Our air conditioner froze up on us yesterday so the whole night and into this morning was pretty hot. We have to go get special brushes to clean it out and then hopefully we will be back in business.
So a little bit ago I finally gave up trying to catch up on sleep and called the kids in to come see me. My daughter flounced in and announced she had a thought she needed to share with me.
“Mom, I was thinking about those triplets you always have dreams about having…what if my future step mom is the one that has them?”
Seriously? It’s too hot for this conversation lol. But it never occurred to me and shooketh I am. It would make total fucking sense.
I may not be able to have children, but she might be able to and Fiance is certainly able to produce children. Not that we would know but he’s really healthy so its possible. I do feel a little bad though. Fiance has a big head and will most likely produce big headed babies. And three of them?
If my future wife found out about this she might run the other direction and with good reason. Thats five kids in one house. Two teenagers who would love to help, and then three littles that for the first several years would require tons of care. Its probably going to be exhausting but if she’s willing so are we!
My kids really want a step mom. My sister - their Ena (means mom, we raise our kids together and they call both of us mom) - has worries that they are trying to replace her. There is no chance of that. My kids love their Ena and would only welcome a new step mom if she was besties with Ena.
Very complex but my children seem to have all the answers. I find no harm indulging their fantasies about a happy home filled with laughter and kids and snacks - we are a very food motivated family.
I’m feeling better today. Much stronger than yesterday. The heat isn’t as bad right now but still makes everything sticky with the monsoon season humidity. That’s one thing I have a problem with as a curvy gal - sticky humidity makes everything stick together. Normally I don’t wear a bra around the house but in this heat and humidity you really have to. I hate boob sweat.
Fiance is almost home - he and the kids are going to go run errands and get groceries and stuff. Then I’ll have an hour or so to go get my chores done and get some stuff from the hardware store. By then it should be cool enough for me and Son and Daughter to go tackle the air conditioner in the garage while Fiance makes dinner.

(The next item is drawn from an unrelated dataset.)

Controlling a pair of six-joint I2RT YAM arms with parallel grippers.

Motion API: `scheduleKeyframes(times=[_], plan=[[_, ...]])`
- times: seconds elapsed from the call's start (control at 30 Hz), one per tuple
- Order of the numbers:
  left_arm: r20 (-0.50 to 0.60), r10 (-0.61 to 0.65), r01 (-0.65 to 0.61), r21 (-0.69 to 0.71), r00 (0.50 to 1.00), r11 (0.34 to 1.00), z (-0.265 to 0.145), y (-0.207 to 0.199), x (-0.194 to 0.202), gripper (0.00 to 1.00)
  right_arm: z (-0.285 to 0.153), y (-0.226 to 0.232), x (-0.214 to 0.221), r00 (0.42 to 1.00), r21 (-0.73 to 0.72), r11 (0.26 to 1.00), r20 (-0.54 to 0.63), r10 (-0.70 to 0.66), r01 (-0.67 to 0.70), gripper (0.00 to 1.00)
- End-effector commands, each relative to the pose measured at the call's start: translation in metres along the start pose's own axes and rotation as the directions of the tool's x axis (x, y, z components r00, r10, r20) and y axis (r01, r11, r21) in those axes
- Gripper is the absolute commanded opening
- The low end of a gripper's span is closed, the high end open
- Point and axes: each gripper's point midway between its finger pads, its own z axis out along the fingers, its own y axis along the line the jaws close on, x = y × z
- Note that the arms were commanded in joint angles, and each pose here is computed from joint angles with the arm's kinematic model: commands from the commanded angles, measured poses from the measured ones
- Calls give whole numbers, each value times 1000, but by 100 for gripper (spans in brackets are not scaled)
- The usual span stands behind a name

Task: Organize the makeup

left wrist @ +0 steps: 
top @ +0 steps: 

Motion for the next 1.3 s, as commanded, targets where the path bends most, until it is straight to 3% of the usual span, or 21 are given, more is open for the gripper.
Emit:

And of course, writing. Every day I’ve been doing three things. I write in a journal or on here, I write a letter to my future wife and save it on my computer, and I write in my novel. I think I am really going to do it this time. I have gone so much farther than I ever have before. And although its terrifying to me, I know I need to buckle down and get it done.
I just pray something comes of it. The story is a rough one - but I think people are in to that lately.
Luckily I have my sister, we shall call Ena just like the kids. She will keep me on track.
What if my dreams really do come true? What if that shit really happens?
I’d hardly know what to do with myself.